I forwarded your message posted on NGO Nutrition to my colleagues here at Helen Keller International Bangladesh, Reza Sharier Khan and Nasreen Huq, who were not aware of the NGO Nutrition list, and Reza has provided the text below. Nasreen and colleagues are looking at means of HAZ, WHZ and WAZ for the year of the cyclone in Teknaf and for the preceeding and following year for comparison, if data are available.
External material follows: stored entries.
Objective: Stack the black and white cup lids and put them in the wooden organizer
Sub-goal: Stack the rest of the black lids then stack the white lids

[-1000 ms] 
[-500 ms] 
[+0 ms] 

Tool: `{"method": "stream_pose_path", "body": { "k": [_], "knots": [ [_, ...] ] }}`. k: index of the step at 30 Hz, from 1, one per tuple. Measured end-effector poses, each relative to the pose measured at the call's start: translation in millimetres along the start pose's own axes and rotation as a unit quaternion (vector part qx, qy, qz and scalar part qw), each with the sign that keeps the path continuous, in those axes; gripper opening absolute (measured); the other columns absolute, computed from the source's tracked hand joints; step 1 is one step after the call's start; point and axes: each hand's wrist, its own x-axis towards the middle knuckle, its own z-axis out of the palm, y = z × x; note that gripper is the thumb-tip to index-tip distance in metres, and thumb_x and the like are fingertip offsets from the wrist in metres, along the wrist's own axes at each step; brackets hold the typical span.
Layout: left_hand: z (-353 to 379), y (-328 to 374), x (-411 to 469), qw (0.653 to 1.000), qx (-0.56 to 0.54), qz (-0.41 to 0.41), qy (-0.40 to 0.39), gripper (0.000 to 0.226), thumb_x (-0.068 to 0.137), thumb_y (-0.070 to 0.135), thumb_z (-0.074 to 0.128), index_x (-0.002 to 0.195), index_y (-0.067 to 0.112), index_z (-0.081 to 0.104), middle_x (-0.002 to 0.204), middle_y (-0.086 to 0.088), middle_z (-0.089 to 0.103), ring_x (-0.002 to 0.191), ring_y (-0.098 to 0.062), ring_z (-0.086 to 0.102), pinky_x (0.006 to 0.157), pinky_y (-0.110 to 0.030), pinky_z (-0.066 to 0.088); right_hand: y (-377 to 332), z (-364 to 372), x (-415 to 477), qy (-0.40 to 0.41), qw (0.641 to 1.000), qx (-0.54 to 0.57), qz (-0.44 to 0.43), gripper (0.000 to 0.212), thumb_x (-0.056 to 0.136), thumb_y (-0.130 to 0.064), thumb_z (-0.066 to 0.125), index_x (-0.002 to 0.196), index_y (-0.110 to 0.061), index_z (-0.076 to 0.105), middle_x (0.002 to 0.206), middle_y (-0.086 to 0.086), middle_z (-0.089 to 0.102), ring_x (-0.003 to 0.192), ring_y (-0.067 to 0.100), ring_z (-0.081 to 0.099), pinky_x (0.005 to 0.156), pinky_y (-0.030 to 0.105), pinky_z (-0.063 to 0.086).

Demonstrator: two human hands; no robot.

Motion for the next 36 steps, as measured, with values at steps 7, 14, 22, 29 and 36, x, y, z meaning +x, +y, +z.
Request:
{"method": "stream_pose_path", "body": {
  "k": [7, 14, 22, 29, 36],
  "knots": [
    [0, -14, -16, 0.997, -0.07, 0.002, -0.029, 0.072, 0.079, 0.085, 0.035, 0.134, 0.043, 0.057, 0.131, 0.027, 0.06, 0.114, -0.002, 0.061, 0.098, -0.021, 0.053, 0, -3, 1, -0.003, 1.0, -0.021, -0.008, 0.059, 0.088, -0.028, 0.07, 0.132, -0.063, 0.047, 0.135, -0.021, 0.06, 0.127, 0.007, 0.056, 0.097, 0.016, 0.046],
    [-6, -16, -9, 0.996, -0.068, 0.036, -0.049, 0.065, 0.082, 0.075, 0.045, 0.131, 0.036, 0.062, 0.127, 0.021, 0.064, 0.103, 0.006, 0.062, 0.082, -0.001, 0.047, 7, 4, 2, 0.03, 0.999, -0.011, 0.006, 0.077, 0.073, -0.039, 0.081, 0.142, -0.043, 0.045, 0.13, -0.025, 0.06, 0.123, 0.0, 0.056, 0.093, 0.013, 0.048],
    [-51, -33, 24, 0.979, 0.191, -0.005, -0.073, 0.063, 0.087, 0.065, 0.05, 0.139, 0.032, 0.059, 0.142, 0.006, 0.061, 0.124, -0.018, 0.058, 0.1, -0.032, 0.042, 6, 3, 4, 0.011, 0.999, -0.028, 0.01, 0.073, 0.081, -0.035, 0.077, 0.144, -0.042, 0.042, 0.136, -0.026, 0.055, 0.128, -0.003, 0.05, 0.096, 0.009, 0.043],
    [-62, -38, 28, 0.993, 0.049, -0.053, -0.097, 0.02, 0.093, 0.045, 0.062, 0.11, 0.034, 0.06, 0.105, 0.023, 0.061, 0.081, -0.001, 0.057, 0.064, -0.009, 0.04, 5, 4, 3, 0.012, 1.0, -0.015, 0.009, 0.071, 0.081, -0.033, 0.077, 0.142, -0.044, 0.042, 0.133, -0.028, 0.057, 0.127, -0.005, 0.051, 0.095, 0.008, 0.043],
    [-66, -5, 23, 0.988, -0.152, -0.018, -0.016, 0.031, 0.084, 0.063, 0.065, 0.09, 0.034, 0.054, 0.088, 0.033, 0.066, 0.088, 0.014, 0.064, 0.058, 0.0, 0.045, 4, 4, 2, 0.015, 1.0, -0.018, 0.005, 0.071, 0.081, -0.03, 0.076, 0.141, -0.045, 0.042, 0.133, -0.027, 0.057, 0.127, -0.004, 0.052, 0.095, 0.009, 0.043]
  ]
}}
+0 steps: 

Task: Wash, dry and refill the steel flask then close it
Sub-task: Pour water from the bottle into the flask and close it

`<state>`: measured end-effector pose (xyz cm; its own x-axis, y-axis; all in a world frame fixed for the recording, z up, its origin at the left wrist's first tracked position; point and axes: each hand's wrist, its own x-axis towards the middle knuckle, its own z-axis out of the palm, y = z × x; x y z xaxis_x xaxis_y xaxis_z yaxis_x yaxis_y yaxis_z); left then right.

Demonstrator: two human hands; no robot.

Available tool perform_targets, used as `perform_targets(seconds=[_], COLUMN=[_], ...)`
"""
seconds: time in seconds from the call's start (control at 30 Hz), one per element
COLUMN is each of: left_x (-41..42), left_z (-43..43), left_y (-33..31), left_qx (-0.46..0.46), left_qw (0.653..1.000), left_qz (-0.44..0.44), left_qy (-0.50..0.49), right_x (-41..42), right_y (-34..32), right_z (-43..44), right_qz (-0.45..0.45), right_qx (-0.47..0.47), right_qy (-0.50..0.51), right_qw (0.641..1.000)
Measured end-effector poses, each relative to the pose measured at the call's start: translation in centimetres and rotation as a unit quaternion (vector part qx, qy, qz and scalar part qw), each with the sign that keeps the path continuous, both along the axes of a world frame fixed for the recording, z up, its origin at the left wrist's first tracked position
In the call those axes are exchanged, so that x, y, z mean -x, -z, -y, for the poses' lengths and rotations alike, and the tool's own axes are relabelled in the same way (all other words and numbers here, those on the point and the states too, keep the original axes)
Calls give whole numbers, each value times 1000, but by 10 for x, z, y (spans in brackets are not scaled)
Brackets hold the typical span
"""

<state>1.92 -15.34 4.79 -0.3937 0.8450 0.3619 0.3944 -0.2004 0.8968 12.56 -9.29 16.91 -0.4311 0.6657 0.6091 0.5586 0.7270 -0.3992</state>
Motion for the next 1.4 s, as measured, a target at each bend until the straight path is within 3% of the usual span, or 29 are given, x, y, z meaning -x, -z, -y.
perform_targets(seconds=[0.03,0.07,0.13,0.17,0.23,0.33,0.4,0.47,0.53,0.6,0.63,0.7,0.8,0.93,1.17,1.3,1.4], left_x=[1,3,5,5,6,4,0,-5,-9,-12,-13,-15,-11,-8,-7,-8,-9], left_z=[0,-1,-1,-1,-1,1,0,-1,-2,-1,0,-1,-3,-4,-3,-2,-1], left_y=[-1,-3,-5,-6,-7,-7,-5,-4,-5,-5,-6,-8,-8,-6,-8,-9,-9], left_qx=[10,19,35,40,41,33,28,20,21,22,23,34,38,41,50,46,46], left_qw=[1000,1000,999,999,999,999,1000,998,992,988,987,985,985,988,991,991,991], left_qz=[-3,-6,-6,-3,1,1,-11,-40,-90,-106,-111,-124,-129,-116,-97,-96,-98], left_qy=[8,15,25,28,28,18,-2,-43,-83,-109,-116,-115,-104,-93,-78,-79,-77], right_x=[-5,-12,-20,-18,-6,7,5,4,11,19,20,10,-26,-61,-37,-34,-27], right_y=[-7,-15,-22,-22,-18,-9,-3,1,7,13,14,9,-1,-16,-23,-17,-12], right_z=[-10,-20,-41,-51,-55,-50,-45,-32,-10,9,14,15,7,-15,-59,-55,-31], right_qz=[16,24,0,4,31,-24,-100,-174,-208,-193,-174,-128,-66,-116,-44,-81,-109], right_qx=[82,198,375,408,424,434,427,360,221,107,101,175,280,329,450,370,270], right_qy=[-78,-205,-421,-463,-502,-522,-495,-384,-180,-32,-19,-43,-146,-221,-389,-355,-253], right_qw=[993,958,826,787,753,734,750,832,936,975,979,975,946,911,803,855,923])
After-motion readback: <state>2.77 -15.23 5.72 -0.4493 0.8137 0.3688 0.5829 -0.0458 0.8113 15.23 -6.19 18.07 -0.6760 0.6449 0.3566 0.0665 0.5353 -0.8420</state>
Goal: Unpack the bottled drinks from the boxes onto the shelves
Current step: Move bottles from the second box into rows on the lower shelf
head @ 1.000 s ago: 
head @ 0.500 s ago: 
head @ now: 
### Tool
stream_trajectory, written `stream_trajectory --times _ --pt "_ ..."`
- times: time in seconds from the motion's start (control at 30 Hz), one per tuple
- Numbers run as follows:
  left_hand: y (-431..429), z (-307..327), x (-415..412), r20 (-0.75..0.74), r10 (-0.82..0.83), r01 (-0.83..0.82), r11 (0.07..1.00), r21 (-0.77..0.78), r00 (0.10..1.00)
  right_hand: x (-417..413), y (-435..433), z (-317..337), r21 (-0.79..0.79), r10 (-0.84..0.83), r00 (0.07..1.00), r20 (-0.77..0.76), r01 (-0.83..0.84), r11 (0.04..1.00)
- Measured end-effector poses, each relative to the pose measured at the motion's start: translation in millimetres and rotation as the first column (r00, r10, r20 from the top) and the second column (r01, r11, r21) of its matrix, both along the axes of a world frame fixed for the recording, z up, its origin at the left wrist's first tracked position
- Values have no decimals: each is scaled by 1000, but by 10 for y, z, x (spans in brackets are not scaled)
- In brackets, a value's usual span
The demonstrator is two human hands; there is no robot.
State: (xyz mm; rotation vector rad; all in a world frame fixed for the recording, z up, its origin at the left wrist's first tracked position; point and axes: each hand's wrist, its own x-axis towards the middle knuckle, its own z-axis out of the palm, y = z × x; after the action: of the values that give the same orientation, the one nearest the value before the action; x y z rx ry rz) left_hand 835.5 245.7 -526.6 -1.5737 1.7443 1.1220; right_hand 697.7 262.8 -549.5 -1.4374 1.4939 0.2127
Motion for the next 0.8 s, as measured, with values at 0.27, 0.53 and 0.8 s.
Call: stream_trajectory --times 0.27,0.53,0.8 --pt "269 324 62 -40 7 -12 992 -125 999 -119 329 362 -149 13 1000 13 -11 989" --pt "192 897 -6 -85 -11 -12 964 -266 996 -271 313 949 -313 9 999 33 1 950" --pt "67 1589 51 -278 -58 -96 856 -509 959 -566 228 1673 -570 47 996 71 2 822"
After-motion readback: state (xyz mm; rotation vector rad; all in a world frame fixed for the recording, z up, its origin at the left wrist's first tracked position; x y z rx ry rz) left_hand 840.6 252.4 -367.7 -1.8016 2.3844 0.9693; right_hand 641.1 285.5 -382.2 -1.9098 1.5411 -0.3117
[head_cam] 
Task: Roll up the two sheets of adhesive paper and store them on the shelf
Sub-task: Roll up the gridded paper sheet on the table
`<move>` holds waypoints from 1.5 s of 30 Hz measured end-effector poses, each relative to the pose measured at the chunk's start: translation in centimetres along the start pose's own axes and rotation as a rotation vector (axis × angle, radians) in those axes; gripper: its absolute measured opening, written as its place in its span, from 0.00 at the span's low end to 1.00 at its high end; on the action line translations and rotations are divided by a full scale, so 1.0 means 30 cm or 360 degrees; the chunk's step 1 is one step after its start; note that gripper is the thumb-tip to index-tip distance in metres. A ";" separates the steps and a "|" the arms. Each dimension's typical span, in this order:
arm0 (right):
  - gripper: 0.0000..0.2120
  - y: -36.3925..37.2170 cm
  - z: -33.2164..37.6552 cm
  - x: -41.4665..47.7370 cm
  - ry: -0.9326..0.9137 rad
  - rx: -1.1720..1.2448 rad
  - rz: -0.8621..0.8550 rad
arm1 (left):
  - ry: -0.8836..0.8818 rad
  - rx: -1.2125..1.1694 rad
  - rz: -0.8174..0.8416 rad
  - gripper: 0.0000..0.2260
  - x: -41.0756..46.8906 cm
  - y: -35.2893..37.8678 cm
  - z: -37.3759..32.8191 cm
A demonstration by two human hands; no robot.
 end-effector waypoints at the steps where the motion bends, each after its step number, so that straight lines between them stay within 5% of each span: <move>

I hope the relatively rapid rebound shown below was because of food relief to the victims rather than child mortality. We will investigate, if possible.

Regards, Andrew Hall


In May 1994, a cyclone hit the coastal areas of Bangladesh. We have data from one of the severely hit areas called Teknaf based on bi-monthly anthropometric surveys of random samples of children at each survey. It is evident from the data that in the June 1994 round of routine anthropometric measurements wasting was very high among pre-school children (the prevalence of whz <-2 sd was 35.3% and whz <-3 sd was 10.9%). June is normally a season when malnutrition reaches its peak anyway in this country, but this peak is usually in the range of 15-19% for <-2 sd and 0.7-1.6% for <-3 sd. The prevalence in Teknaf is therefore a clear indication that acute malnutrition was very high due to this cyclone. The situation after June round tended to have stabilized and came down to the normal level (range in 1995 was 8.2-12.6%).

Prevalence of wasting in Teknaf 1994.

Round whz <-2 sd whz <-3 sd
Apr 94 18.2 2.8
Jun 94 35.3 10.9
Aug 94 11.8 0.5


Andrew Hall MSc, PhD, Country Director
Helen Keller International, Bangladesh
38, Road 14A, Dhanmondi, Dhaka
P.O. Box 6066, Gulshan, Dhaka 1212, Bangladesh
Tel: 880 2 811 6156 (PABX), Fax: 880 2 811 3310

From: Claudia Rokx,

Subject: Re: Request for data on effect of cyclone damage

To: (cyridion ahimana)

Cc: (olivia yambi),

Date: Mon, 29 May 2000 12:27:26 -0400


Thanks Cyridion,

I have read the full report that I finally received and have a lot of questions about the results, since more districts improved than worsened.

It will be interesting to look at other factors. Also the data was compared with 1998 data, so not just before the cyclone, we cannot be sure the changes are all and only due to the cyclone (as the results actually already inply).